Please note that whole vitamin complexes (also known as “Phytonutrients”) are made from whole food.  These whole food constituents contain such vitamins as B4, which has anti-spasmodic and anti-paralytic properties.  Most of the so called “B complexes” do not contain this part of the B complex that is in many of the formulations that we use in our practice.  The real whole food version of B complex is derived from whole, cold-processed foods such as liver, nutritional yeast, and the germ of wheat.  If heat is involved in the processing of vitamin B, some of the fractions of the vitamin such as some of the enzymes and co-enzymes will be lost.  If you have heart disease, especially heart rhythm problems, tachycardia, fibrillation, bradycardia, CHF (congestive heart failure), and what appears to be a “paralyzed” heart with very low coronary output, then you will do well in your recovery with the whole food form.  But if you rely on the synthetic (which most “vitamins” are), then you will not make progress in your health improvement or ill-health recovery.

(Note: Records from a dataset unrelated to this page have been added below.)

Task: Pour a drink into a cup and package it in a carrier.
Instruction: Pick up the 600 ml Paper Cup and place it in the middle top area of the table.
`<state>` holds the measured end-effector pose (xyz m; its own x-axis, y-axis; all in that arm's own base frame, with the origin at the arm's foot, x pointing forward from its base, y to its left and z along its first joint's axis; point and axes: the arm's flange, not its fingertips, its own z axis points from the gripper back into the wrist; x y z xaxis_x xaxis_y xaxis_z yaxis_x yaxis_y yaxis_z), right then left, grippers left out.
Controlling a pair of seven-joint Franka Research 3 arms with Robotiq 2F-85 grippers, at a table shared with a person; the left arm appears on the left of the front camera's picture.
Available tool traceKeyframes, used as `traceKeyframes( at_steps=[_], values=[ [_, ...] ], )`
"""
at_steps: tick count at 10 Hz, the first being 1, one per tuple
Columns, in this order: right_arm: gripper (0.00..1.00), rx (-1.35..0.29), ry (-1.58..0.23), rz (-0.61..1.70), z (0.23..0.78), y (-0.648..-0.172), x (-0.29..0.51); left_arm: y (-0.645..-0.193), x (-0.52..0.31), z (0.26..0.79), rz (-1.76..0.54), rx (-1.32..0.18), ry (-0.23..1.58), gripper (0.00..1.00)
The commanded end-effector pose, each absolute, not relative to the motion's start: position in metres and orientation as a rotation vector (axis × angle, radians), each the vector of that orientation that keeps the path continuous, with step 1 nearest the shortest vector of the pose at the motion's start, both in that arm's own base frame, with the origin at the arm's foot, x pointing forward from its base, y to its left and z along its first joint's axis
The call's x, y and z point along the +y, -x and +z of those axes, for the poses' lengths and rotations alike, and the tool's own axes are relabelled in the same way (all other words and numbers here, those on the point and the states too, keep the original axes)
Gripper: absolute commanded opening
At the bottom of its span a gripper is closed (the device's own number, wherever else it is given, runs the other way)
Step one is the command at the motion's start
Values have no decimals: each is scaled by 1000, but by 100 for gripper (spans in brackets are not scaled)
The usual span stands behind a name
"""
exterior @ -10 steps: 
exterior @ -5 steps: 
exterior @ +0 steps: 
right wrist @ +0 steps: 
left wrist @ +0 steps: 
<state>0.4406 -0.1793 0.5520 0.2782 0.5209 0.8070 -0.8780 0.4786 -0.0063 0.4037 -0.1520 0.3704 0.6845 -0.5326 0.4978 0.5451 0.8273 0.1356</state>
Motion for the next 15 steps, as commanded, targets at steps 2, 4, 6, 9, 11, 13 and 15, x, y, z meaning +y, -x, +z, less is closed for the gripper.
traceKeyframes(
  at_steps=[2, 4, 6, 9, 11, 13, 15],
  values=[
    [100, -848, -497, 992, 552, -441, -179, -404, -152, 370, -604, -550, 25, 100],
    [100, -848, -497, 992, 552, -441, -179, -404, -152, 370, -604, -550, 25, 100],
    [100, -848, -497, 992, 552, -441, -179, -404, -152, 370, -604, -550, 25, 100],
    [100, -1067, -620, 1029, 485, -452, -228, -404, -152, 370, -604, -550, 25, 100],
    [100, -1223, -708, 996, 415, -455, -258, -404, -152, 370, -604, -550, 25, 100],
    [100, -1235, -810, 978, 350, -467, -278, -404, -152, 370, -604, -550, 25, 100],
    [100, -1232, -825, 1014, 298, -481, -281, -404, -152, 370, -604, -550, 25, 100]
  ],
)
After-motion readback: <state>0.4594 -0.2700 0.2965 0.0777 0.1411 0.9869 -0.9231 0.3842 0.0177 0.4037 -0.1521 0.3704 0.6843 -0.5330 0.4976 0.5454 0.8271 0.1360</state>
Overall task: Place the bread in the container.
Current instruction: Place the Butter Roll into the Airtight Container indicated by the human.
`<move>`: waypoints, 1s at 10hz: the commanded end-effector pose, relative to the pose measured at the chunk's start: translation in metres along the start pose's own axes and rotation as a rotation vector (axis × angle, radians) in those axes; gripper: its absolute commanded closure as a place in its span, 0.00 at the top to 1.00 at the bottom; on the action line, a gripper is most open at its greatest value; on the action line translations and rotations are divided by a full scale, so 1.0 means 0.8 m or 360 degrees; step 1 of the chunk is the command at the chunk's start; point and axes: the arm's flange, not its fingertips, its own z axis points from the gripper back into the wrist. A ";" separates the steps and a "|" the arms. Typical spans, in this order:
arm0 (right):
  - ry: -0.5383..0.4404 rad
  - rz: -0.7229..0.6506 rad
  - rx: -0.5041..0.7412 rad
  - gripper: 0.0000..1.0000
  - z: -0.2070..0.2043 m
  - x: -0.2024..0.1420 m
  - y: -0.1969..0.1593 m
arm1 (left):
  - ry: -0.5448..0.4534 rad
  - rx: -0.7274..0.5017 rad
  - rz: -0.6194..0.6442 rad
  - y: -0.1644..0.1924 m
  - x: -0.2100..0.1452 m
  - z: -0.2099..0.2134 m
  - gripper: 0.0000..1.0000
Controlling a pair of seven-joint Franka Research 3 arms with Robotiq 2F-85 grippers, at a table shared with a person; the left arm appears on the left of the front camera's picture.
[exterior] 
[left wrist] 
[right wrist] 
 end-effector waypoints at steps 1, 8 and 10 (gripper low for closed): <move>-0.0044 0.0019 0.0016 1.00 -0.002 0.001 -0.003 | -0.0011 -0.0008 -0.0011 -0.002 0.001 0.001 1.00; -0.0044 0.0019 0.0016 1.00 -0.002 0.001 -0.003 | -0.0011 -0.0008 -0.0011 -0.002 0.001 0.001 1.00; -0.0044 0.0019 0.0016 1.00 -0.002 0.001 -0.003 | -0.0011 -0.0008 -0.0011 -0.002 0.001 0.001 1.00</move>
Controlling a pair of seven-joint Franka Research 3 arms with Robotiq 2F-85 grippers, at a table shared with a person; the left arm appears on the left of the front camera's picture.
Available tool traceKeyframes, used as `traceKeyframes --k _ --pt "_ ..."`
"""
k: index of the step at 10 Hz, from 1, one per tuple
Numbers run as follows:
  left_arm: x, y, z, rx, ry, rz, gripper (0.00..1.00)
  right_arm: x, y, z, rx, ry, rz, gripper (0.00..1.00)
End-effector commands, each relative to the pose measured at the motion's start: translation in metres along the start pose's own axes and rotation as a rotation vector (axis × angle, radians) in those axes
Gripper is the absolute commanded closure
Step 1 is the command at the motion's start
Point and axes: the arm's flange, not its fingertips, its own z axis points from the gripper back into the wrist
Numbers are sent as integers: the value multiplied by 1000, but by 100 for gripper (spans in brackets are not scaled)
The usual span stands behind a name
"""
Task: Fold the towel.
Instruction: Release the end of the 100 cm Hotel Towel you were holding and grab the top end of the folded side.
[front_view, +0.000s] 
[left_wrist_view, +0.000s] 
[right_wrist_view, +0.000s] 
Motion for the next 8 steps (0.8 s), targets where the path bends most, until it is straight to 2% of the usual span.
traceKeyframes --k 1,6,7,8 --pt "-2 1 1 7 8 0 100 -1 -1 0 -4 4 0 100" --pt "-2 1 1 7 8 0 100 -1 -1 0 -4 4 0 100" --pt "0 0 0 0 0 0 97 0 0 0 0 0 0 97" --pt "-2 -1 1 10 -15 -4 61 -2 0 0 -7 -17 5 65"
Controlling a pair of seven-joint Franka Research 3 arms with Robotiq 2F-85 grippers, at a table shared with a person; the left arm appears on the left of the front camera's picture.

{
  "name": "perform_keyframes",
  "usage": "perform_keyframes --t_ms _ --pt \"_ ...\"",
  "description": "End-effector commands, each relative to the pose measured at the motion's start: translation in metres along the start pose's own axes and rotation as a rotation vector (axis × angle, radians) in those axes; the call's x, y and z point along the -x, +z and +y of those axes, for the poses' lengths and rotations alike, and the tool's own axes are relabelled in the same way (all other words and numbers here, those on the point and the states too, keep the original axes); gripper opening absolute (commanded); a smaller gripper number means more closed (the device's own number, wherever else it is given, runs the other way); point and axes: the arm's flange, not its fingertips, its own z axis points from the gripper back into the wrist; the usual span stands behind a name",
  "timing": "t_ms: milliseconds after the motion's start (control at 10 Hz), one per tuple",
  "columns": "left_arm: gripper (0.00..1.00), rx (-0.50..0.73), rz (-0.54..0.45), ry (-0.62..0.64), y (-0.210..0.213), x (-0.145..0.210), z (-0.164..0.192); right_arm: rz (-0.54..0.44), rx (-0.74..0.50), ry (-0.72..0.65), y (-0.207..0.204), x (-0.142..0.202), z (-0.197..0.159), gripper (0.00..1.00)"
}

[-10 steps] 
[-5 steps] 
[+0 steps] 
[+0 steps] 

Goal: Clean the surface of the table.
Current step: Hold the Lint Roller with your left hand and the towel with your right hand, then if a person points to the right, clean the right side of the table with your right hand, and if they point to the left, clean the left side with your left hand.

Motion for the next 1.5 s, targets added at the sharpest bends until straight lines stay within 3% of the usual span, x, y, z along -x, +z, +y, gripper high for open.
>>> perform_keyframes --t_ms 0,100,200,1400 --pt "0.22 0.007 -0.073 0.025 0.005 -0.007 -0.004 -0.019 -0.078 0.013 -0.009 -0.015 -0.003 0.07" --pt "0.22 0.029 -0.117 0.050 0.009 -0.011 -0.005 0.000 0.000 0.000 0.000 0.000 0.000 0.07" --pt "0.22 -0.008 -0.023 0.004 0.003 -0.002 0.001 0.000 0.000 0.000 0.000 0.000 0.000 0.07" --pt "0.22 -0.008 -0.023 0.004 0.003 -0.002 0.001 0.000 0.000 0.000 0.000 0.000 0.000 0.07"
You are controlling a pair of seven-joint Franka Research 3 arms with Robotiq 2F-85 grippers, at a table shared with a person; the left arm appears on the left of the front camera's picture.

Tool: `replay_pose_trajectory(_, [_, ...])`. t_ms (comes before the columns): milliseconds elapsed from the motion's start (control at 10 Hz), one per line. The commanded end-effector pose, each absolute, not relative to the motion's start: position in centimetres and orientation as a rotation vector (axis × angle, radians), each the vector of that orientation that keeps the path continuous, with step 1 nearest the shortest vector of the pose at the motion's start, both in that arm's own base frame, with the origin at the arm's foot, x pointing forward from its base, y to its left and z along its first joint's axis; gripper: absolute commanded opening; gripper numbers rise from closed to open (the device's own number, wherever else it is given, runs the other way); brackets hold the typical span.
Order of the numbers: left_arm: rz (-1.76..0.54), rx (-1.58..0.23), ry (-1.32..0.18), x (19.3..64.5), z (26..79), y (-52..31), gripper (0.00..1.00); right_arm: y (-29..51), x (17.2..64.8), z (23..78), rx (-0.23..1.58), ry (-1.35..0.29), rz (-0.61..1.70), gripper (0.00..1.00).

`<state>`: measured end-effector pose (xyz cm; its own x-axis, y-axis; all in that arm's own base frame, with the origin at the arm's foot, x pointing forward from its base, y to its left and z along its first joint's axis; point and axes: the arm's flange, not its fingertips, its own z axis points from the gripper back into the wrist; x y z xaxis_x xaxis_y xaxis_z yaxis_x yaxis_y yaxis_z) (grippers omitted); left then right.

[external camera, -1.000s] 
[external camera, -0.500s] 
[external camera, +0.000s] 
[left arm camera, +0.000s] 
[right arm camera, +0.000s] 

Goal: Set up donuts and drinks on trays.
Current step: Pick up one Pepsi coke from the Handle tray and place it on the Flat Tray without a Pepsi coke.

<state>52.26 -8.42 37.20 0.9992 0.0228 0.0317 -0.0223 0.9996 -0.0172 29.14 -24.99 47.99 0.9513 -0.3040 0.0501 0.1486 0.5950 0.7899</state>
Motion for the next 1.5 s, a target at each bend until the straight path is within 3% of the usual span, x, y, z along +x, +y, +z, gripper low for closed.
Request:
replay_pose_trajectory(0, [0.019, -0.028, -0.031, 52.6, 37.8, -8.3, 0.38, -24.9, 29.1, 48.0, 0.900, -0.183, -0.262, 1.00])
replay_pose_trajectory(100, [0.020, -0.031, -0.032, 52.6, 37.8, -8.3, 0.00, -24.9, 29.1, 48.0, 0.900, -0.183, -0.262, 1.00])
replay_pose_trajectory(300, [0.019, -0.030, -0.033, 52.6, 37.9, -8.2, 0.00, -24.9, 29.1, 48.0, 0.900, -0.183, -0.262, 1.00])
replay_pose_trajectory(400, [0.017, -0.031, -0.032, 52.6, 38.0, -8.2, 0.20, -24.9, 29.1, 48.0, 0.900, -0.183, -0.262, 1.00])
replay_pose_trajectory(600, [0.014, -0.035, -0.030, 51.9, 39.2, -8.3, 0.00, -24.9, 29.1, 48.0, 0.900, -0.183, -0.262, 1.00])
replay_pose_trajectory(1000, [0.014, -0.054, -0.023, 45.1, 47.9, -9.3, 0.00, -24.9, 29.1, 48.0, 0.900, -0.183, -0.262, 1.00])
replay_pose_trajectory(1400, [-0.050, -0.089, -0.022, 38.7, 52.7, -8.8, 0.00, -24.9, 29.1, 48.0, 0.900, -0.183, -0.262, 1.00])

Imbalances and Deficiencies

Many times it is not a mere deficit of a nutritional complex, but an imbalance, which is especially true of the B complex.  Examples of supplement-induced imbalances are large amounts of ascorbic acid (a vitamin C fraction) producing a copper deficiency and high doses of calcium or zinc which yields a magnesium or copper deficiency.  Most patients are not consuming in their diet high amounts of raw liver, nutritional yeast and wheat germ which are recognized by the body as real, utilizable B complex.  It is for this reason that our patients do well on the whole food formulations that we use in our practice.